◆ Directions for this task
For this exercise, transcribe all the entries exactly as given and omit the images.
::: Supplied entries
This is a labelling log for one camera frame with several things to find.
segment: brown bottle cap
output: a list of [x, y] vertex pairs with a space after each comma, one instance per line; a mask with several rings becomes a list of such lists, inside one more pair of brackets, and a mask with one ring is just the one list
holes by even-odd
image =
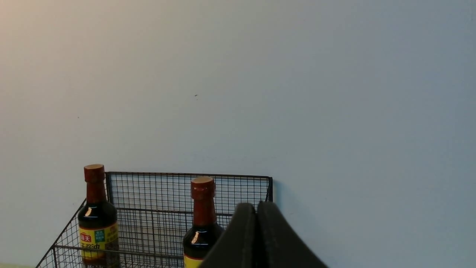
::::::
◆ Answer for this exercise
This is a labelling log for one camera frame with several things to find.
segment: brown bottle cap
output: a list of [x, y] vertex pairs with a space after each comma, one instance per line; a mask with several rings becomes a list of such lists, inside one more pair of brackets, and a mask with one ring is just the one list
holes by even-odd
image =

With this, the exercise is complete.